Published online Oct 27, 2015. doi: 10.4240/wjgs.v7.i10.273
Peer-review started: February 13, 2015
First decision: May 13, 2015
Revised: June 1, 2015
Accepted: September 10, 2015
Article in press: September 16, 2015
Published online: October 27, 2015
Processing time: 262 Days and 18.8 Hours
AIM: To describe the anal cushion lifting (ACL) method with preliminary clinical results.
METHODS: Between January to September 2007, 127 patients who received ACL method for hemorrhoid was investigated with informed consent. In this study, three surgeons who specialized in anorectal surgery performed the procedures. Patients with grade two or more severe hemorrhoids according to Goligher’s classification were considered to be indicated for surgery. The patients were given the choice to undergo either the ACL method or the ligation and excision method. ACL method is an original technique for managing hemorrhoids without excision. After dissecting the anal cushion from the internal sphincter muscle, the anal cushion was lifted to oral side and ligated at the proper position. Clinical characteristics and outcomes of patients were recorded including complications after surgery.
RESULTS: A total of 127 patients were enrolled. Their median age was 42 (19-84) years, and 74.8% were female. In addition, more than 99% of the patients had grade 3 or worse hemorrhoids. The median follow-up period was 26 (0-88) mo, and the median operative time was 15 (4-30) min. After surgery, analgesics were used for a median period of three days (0-21). Pain control was achieved using extra-oral analgesic drugs, although some patients required intravenous injections of analgesic drugs. The median duration of the patients’ postoperative hospital stay was 7 (2-13) d. A total of 10 complications (7.9%) occurred. Bleeding was observed in one patient and was successfully controlled with manual compression. Urinary retention occurred in 6 patients, but it disappeared spontaneously in all cases. Recurrent hemorrhoids developed in 3 patients after 36, 47, and 61 mo, respectively. No anal stenosis or persistent anal pain occurred.
CONCLUSION: We consider that the ACL method might be better than all other current methods for managing hemorrhoids.
Core tip: Hemorrhoidectomy, e.g., the ligation and excision method, is still the gold standard surgical technique for hemorrhoids. All of the classical surgical techniques for hemorrhoids are fundamentally based on the resectioning of the hemorrhoids, which can result in anal stenosis. We developed the anal cushion lifting method, in which the prolapsed anal cushion is restored to its original position, as a way of preventing various postoperative complications. We recruited 127 patients and conducted a prospective clinical study. By the end of the study, none of the patients had suffered anal stenosis or persistent anal pain.

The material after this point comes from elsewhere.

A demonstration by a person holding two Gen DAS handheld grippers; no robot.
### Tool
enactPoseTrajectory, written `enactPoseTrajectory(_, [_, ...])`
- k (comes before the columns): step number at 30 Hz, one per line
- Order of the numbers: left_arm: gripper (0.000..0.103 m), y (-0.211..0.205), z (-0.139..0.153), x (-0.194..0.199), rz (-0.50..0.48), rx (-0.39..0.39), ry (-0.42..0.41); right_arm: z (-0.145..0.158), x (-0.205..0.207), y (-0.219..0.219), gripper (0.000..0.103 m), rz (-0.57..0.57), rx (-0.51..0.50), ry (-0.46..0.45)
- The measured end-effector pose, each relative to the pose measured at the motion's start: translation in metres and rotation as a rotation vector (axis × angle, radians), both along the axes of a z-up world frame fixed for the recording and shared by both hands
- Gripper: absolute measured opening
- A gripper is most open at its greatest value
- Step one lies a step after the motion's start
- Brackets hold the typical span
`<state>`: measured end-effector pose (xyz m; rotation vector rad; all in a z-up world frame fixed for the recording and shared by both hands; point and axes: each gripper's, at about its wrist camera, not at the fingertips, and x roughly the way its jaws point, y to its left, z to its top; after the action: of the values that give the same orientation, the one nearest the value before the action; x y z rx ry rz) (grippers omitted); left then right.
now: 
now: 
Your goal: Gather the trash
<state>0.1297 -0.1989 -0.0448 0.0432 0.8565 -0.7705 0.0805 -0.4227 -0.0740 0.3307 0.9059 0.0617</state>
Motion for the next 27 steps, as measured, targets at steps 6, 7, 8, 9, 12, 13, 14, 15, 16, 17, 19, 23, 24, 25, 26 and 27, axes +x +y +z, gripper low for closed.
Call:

- Citation: Ishiyama G, Nishidate T, Ishiyama Y, Nishio A, Tarumi K, Kawamura M, Okita K, Mizuguchi T, Fujimiya M, Hirata K. Anal cushion lifting method is a novel radical management strategy for hemorrhoids that does not involve excision or cause postoperative anal complications. World J Gastrointest Surg 2015; 7(10): 273-278
- URL: https://www.wjgnet.com/1948-9366/full/v7/i10/273.htm
- DOI: https://dx.doi.org/10.4240/wjgs.v7.i10.273
Hemorrhoids are the most common symptomatic disorder among adults, although its exact incidence is unclear[1-4]. In the Austrian national screening program, 39% of the adult population was found to have symptomatic hemorrhoids[5]. However, hospital-based proctoscopic studies have suggested that after including asymptomatic cases the prevalence of hemorrhoids is 86%[6]. Hemorrhoids can be caused by abnormal downward displacement of the anal cushions due to straining associated with constipation or traditional lifestyles. Thereafter, the hemorrhoids gradually enlarge until they become symptomatic[1-4]. Surgical management primarily aims to control hemorrhoid prolapse in cases in which conservative treatment has been ineffective[1-4,7]. In addition to symptom management, anal function should be maintained after surgery.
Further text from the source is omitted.